What to produce: Your job is to print, exactly, the lines in the data below from the line with "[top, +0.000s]" through the line with "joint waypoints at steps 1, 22", both included, and to omit any picture.

Data items:

'''

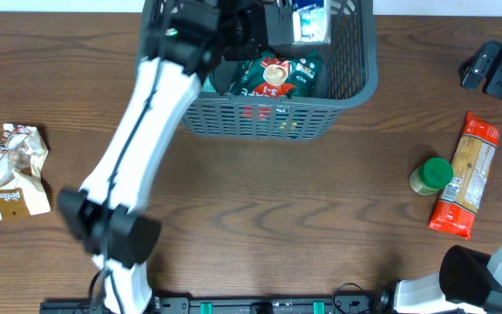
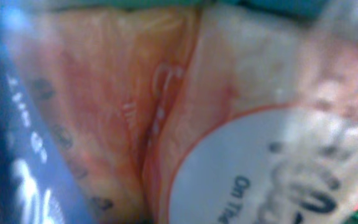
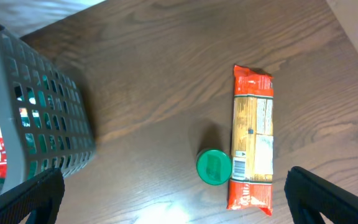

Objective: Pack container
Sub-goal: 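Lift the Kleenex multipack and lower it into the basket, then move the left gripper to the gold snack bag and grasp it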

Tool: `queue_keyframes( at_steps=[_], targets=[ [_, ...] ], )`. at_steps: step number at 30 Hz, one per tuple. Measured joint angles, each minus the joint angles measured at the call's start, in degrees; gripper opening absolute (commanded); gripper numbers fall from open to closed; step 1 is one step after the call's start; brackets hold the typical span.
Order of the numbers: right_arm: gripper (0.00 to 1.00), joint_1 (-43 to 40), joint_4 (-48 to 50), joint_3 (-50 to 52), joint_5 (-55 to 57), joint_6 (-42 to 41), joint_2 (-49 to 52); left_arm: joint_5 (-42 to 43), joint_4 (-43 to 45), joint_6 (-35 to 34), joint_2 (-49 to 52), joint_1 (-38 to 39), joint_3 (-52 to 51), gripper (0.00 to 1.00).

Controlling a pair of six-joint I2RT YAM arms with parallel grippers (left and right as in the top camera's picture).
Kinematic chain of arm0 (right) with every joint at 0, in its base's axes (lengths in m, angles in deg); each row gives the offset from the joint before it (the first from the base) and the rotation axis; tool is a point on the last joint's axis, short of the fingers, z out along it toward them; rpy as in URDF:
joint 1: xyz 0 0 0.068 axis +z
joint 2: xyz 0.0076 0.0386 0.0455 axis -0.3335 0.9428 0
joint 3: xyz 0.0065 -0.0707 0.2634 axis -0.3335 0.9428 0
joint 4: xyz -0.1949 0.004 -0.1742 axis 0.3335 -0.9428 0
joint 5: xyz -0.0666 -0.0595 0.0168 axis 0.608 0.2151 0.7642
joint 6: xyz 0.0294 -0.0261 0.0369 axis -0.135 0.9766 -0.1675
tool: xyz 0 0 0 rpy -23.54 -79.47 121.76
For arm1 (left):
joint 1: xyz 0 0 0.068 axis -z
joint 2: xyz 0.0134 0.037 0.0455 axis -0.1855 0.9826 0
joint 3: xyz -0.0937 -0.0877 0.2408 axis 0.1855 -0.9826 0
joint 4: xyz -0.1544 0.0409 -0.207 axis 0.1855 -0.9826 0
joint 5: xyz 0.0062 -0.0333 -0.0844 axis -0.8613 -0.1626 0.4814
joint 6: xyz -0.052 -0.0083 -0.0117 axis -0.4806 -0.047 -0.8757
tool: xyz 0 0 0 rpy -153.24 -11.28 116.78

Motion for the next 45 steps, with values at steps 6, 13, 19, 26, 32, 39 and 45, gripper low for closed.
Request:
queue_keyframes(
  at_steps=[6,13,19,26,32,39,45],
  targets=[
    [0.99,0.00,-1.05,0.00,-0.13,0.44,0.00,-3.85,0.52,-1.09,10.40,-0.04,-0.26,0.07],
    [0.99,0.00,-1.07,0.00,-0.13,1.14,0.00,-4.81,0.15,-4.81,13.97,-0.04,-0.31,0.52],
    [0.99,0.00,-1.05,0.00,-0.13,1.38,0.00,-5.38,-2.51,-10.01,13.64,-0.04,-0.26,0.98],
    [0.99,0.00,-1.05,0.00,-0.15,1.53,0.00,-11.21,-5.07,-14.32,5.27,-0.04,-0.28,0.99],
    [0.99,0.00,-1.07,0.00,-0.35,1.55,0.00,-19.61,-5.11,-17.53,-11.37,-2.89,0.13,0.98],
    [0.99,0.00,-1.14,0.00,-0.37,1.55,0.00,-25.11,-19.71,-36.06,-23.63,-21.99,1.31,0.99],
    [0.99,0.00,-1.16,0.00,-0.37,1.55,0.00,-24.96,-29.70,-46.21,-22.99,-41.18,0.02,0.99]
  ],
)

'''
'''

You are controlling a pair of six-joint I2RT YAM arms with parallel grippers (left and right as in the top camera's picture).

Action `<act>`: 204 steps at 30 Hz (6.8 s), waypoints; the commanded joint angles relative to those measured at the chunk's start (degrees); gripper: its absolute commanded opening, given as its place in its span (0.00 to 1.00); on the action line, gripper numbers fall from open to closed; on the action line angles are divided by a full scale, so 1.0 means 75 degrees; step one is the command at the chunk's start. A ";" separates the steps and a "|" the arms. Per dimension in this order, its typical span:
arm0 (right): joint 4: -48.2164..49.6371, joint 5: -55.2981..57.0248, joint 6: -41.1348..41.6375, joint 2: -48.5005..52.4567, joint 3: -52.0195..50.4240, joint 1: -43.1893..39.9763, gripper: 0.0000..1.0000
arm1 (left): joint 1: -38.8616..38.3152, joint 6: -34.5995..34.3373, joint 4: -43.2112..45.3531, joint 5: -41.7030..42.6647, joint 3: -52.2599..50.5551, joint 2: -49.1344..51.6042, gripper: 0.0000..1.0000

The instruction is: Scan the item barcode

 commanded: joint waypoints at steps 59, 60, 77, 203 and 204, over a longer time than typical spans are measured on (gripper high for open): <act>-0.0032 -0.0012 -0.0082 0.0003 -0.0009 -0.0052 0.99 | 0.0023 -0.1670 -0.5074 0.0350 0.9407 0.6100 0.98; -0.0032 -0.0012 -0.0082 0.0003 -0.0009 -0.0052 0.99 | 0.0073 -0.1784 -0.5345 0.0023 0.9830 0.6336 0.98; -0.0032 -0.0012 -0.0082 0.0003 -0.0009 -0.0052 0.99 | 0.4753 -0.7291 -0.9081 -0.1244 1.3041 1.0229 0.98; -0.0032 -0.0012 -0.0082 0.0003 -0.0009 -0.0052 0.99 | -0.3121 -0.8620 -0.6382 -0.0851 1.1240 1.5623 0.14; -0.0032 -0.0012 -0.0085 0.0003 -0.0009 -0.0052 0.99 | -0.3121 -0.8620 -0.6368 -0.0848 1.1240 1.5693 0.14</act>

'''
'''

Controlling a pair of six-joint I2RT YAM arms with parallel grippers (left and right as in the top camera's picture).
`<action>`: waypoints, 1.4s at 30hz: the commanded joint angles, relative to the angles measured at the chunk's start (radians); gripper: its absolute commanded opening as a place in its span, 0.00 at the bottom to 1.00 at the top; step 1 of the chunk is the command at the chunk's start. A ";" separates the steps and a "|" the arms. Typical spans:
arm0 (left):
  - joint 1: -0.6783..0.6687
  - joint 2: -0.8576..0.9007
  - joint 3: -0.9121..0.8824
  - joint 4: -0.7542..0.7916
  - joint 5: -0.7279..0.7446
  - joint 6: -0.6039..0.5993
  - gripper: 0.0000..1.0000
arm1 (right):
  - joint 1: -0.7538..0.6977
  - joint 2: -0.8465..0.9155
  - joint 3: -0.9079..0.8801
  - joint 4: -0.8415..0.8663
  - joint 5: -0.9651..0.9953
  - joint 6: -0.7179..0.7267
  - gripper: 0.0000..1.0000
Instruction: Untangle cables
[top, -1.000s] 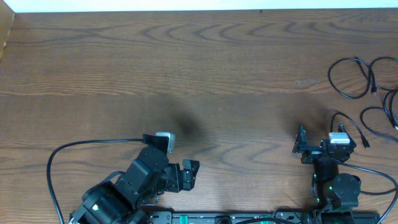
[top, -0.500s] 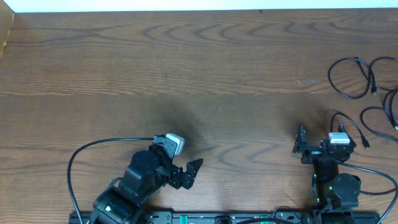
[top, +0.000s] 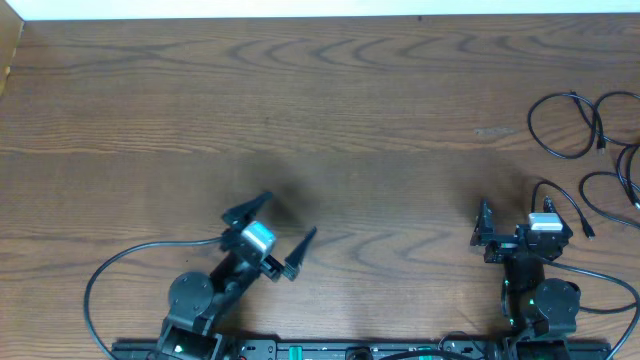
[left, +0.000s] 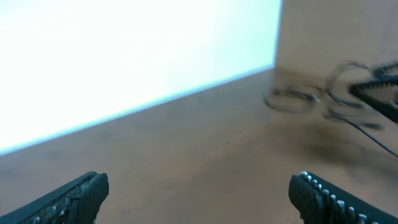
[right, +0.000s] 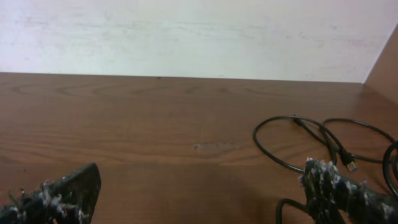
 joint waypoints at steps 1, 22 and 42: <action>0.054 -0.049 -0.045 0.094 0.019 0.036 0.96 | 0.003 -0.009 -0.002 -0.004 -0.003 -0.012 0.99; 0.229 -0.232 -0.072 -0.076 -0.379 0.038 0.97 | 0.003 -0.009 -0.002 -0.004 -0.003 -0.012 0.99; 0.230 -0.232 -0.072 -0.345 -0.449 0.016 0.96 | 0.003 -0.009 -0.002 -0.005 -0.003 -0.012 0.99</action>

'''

Answer section:
[top, +0.000s] 
[left, +0.000s] 
[right, +0.000s] 
 joint waypoints at steps 1, 22 and 42: <action>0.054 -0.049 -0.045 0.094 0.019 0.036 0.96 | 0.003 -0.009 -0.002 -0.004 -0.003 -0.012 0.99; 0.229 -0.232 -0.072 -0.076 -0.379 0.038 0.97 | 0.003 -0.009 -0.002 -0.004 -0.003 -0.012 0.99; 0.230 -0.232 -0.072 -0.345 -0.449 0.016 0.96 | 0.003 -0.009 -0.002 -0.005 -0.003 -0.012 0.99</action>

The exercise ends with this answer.